▸ The problem: Where the word "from" shows up in the entries below, please copy the whole line.

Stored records
********

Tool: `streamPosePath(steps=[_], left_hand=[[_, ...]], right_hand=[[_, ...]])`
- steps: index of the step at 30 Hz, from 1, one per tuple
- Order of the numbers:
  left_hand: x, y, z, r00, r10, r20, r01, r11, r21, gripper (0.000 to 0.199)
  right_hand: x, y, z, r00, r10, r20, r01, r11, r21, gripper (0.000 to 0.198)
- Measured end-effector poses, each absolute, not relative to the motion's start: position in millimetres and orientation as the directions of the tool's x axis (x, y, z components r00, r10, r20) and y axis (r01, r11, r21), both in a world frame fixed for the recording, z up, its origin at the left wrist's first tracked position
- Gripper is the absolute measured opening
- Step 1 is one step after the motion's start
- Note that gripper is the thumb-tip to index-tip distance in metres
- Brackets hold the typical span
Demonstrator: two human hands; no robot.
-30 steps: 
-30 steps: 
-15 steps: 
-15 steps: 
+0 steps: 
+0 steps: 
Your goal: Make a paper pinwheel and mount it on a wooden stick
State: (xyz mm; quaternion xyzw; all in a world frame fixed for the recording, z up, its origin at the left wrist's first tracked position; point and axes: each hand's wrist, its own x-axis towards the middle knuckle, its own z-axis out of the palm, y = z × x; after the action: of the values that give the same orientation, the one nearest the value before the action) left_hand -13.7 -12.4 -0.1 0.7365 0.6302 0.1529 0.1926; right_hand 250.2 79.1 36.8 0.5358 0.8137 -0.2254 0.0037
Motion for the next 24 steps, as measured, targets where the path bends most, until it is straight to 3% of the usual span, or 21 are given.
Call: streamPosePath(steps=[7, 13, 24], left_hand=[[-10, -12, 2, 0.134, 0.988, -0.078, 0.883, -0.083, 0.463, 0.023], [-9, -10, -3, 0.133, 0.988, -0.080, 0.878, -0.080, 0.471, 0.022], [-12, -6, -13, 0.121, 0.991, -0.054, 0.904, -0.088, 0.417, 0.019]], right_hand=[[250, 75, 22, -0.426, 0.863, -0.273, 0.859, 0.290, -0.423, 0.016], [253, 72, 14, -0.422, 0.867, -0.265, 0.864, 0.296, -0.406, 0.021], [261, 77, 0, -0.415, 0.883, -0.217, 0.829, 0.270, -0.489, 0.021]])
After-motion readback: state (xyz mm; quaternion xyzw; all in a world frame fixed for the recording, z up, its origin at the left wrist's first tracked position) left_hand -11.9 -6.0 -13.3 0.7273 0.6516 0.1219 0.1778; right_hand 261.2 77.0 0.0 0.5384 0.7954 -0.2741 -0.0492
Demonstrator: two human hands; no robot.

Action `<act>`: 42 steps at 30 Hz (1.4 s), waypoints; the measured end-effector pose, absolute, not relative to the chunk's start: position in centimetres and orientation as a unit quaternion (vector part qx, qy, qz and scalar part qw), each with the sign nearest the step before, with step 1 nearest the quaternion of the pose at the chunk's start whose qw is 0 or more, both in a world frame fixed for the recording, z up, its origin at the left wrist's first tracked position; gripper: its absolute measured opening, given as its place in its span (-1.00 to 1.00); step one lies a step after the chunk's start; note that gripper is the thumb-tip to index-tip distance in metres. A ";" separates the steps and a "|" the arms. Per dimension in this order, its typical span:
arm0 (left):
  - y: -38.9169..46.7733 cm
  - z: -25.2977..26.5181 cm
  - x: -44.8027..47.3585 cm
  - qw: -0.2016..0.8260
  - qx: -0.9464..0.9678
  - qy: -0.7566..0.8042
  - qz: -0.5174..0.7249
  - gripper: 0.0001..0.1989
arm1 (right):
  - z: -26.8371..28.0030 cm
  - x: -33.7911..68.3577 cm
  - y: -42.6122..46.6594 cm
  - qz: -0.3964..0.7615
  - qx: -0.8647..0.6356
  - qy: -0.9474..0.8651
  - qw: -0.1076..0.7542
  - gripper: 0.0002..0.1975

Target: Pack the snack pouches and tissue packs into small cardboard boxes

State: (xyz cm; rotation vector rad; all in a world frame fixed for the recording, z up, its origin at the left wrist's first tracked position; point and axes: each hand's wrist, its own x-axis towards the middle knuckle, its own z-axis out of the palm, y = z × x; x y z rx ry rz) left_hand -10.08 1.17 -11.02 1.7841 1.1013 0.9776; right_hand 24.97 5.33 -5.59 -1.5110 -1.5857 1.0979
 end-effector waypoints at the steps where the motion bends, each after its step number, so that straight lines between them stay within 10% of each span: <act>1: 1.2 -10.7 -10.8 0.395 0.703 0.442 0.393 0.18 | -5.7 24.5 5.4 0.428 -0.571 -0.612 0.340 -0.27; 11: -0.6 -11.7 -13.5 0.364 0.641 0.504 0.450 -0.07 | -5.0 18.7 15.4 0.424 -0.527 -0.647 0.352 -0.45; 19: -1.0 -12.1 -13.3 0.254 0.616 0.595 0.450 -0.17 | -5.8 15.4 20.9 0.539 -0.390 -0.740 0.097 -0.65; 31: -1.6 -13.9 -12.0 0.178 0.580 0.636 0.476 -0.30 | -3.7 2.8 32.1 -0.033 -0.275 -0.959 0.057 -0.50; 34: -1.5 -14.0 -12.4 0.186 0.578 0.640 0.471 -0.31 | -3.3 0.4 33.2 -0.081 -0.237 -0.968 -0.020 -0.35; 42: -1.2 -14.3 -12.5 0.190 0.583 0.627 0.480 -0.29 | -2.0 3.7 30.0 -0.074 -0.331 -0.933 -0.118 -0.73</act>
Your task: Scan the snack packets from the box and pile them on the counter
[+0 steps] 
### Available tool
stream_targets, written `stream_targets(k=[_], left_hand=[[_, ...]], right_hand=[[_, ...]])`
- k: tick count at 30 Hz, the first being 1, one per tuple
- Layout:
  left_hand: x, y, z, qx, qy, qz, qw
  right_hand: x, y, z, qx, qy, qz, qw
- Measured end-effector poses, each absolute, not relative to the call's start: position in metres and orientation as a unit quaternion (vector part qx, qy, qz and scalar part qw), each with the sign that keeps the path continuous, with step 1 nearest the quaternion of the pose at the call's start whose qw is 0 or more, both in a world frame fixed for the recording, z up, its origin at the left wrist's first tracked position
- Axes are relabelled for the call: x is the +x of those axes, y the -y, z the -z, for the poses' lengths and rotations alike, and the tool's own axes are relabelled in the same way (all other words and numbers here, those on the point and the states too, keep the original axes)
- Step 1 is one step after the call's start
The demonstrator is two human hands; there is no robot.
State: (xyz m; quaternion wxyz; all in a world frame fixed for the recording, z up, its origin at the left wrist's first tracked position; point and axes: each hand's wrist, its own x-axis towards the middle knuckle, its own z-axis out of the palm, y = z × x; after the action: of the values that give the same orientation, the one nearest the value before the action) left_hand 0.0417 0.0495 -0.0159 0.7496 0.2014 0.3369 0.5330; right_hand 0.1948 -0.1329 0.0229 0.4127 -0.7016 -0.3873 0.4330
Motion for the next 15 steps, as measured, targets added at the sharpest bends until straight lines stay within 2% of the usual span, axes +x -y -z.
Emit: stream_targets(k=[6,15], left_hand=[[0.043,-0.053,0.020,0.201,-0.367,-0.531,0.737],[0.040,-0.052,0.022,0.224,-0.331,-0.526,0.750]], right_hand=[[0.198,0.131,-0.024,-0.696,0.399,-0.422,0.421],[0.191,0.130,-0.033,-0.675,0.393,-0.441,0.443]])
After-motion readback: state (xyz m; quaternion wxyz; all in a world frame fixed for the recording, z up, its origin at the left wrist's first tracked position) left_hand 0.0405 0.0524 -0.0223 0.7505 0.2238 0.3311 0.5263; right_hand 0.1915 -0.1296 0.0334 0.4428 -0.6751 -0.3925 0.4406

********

▸ Problem solution:
- steps: index of the step at 30 Hz, from 1, one per tuple
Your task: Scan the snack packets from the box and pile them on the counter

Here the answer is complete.